------ THE INPUT ------

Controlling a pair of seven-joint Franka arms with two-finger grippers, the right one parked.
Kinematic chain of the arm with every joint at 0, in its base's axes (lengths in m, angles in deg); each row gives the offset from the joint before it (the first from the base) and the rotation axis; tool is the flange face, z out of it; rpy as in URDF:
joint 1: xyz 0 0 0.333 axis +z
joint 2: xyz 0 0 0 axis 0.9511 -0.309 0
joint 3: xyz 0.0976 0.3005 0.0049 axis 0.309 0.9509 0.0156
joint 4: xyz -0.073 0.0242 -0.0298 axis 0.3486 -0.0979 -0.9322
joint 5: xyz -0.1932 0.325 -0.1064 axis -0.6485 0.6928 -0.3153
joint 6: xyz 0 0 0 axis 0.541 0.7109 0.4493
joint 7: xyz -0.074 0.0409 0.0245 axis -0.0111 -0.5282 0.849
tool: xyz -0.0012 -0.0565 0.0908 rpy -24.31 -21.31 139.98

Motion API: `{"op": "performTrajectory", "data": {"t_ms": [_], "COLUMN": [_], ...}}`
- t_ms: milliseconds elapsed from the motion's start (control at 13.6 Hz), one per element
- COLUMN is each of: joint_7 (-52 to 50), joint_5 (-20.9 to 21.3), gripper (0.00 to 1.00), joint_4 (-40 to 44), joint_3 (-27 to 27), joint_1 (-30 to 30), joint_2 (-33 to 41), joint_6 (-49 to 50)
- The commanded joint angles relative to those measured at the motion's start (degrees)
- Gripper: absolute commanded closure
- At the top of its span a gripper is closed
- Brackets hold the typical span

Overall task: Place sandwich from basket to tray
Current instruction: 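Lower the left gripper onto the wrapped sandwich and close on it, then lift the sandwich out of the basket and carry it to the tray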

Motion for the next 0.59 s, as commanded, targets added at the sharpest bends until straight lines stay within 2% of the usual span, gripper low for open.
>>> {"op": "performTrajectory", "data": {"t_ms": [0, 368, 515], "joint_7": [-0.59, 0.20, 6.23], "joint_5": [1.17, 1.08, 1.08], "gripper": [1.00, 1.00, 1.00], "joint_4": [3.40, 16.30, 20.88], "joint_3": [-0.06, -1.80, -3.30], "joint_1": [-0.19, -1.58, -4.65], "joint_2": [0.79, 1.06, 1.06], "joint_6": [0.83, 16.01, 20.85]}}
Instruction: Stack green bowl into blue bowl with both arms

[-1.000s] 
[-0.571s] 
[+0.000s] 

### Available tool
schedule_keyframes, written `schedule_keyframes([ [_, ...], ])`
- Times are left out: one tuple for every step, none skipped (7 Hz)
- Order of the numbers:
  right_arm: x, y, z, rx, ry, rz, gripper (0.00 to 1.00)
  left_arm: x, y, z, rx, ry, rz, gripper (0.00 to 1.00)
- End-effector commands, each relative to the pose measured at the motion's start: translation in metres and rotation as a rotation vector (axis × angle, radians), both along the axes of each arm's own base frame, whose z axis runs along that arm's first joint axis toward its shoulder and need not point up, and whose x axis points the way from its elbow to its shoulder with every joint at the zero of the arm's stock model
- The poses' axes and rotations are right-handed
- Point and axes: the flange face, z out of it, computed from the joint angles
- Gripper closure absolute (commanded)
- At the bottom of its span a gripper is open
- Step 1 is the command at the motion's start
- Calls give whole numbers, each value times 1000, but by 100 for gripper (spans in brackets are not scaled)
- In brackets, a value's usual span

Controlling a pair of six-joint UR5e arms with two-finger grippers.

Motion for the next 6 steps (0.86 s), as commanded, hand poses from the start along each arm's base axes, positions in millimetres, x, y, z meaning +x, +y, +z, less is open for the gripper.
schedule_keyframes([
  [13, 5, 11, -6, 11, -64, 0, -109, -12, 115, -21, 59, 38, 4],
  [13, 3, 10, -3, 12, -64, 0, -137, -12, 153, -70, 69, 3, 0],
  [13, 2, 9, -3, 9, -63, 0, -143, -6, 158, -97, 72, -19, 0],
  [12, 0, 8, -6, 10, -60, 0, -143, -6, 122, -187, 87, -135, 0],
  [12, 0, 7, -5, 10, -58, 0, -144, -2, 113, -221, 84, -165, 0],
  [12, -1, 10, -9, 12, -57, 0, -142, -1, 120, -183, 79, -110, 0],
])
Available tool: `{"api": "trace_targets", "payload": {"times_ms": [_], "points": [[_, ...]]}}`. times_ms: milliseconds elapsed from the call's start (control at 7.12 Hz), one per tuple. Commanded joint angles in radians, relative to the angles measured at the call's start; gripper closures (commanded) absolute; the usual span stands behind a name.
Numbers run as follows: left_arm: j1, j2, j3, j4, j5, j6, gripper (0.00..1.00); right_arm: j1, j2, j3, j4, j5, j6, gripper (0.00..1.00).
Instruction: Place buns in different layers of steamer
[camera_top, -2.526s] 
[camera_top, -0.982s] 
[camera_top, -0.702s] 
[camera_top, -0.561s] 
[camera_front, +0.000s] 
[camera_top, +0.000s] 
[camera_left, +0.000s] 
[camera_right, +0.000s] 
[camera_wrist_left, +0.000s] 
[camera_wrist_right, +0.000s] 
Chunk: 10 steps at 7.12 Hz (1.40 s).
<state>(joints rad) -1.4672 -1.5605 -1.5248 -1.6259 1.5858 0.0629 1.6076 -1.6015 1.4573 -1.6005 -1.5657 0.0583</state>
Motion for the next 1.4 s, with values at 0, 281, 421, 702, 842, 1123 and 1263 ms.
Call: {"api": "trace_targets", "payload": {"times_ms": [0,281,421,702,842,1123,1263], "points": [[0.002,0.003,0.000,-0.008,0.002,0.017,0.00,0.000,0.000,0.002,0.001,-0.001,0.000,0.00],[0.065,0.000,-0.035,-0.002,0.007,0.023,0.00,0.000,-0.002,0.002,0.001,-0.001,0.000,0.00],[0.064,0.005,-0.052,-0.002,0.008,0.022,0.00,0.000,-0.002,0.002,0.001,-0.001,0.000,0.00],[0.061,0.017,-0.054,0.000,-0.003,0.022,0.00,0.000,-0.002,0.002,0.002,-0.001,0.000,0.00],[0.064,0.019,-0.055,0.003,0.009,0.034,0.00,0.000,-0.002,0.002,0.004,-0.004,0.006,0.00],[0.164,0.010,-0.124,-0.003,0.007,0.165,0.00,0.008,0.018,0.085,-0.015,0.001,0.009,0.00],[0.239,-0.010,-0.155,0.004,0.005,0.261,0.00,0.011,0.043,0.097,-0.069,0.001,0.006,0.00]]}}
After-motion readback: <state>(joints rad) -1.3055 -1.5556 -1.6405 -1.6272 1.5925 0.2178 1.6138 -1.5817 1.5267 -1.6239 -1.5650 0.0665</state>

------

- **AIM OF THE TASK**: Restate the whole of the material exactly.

- **PROBLEM SOLUTION**:
Controlling a pair of seven-joint Franka arms with two-finger grippers, the right one parked.
Kinematic chain of the arm with every joint at 0, in its base's axes (lengths in m, angles in deg); each row gives the offset from the joint before it (the first from the base) and the rotation axis; tool is the flange face, z out of it; rpy as in URDF:
joint 1: xyz 0 0 0.333 axis +z
joint 2: xyz 0 0 0 axis 0.9511 -0.309 0
joint 3: xyz 0.0976 0.3005 0.0049 axis 0.309 0.9509 0.0156
joint 4: xyz -0.073 0.0242 -0.0298 axis 0.3486 -0.0979 -0.9322
joint 5: xyz -0.1932 0.325 -0.1064 axis -0.6485 0.6928 -0.3153
joint 6: xyz 0 0 0 axis 0.541 0.7109 0.4493
joint 7: xyz -0.074 0.0409 0.0245 axis -0.0111 -0.5282 0.849
tool: xyz -0.0012 -0.0565 0.0908 rpy -24.31 -21.31 139.98

Motion API: `{"op": "performTrajectory", "data": {"t_ms": [_], "COLUMN": [_], ...}}`
- t_ms: milliseconds elapsed from the motion's start (control at 13.6 Hz), one per element
- COLUMN is each of: joint_7 (-52 to 50), joint_5 (-20.9 to 21.3), gripper (0.00 to 1.00), joint_4 (-40 to 44), joint_3 (-27 to 27), joint_1 (-30 to 30), joint_2 (-33 to 41), joint_6 (-49 to 50)
- The commanded joint angles relative to those measured at the motion's start (degrees)
- Gripper: absolute commanded closure
- At the top of its span a gripper is closed
- Brackets hold the typical span

Overall task: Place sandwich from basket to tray
Current instruction: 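Lower the left gripper onto the wrapped sandwich and close on it, then lift the sandwich out of the basket and carry it to the tray
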
Motion for the next 0.59 s, as commanded, targets added at the sharpest bends until straight lines stay within 2% of the usual span, gripper low for open.
>>> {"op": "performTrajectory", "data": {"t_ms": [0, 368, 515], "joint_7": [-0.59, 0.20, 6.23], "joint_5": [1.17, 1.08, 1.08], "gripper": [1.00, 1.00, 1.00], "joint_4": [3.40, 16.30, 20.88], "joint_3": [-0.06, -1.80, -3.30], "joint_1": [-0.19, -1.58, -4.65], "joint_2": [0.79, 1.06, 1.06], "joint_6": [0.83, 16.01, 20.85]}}
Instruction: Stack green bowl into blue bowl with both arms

[-1.000s] 
[-0.571s] 
[+0.000s] 

### Available tool
schedule_keyframes, written `schedule_keyframes([ [_, ...], ])`
- Times are left out: one tuple for every step, none skipped (7 Hz)
- Order of the numbers:
  right_arm: x, y, z, rx, ry, rz, gripper (0.00 to 1.00)
  left_arm: x, y, z, rx, ry, rz, gripper (0.00 to 1.00)
- End-effector commands, each relative to the pose measured at the motion's start: translation in metres and rotation as a rotation vector (axis × angle, radians), both along the axes of each arm's own base frame, whose z axis runs along that arm's first joint axis toward its shoulder and need not point up, and whose x axis points the way from its elbow to its shoulder with every joint at the zero of the arm's stock model
- The poses' axes and rotations are right-handed
- Point and axes: the flange face, z out of it, computed from the joint angles
- Gripper closure absolute (commanded)
- At the bottom of its span a gripper is open
- Step 1 is the command at the motion's start
- Calls give whole numbers, each value times 1000, but by 100 for gripper (spans in brackets are not scaled)
- In brackets, a value's usual span

Controlling a pair of six-joint UR5e arms with two-finger grippers.

Motion for the next 6 steps (0.86 s), as commanded, hand poses from the start along each arm's base axes, positions in millimetres, x, y, z meaning +x, +y, +z, less is open for the gripper.
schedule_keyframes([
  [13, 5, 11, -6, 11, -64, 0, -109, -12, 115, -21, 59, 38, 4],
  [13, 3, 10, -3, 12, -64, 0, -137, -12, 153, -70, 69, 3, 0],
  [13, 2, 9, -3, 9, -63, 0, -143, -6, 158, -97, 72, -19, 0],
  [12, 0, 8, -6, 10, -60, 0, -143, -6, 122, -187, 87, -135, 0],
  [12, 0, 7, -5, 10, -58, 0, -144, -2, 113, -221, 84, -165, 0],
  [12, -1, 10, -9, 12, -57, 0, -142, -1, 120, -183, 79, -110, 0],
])
Available tool: `{"api": "trace_targets", "payload": {"times_ms": [_], "points": [[_, ...]]}}`. times_ms: milliseconds elapsed from the call's start (control at 7.12 Hz), one per tuple. Commanded joint angles in radians, relative to the angles measured at the call's start; gripper closures (commanded) absolute; the usual span stands behind a name.
Numbers run as follows: left_arm: j1, j2, j3, j4, j5, j6, gripper (0.00..1.00); right_arm: j1, j2, j3, j4, j5, j6, gripper (0.00..1.00).
Instruction: Place buns in different layers of steamer
[camera_top, -2.526s] 
[camera_top, -0.982s] 
[camera_top, -0.702s] 
[camera_top, -0.561s] 
[camera_front, +0.000s] 
[camera_top, +0.000s] 
[camera_left, +0.000s] 
[camera_right, +0.000s] 
[camera_wrist_left, +0.000s] 
[camera_wrist_right, +0.000s] 
Chunk: 10 steps at 7.12 Hz (1.40 s).
<state>(joints rad) -1.4672 -1.5605 -1.5248 -1.6259 1.5858 0.0629 1.6076 -1.6015 1.4573 -1.6005 -1.5657 0.0583</state>
Motion for the next 1.4 s, with values at 0, 281, 421, 702, 842, 1123 and 1263 ms.
Call: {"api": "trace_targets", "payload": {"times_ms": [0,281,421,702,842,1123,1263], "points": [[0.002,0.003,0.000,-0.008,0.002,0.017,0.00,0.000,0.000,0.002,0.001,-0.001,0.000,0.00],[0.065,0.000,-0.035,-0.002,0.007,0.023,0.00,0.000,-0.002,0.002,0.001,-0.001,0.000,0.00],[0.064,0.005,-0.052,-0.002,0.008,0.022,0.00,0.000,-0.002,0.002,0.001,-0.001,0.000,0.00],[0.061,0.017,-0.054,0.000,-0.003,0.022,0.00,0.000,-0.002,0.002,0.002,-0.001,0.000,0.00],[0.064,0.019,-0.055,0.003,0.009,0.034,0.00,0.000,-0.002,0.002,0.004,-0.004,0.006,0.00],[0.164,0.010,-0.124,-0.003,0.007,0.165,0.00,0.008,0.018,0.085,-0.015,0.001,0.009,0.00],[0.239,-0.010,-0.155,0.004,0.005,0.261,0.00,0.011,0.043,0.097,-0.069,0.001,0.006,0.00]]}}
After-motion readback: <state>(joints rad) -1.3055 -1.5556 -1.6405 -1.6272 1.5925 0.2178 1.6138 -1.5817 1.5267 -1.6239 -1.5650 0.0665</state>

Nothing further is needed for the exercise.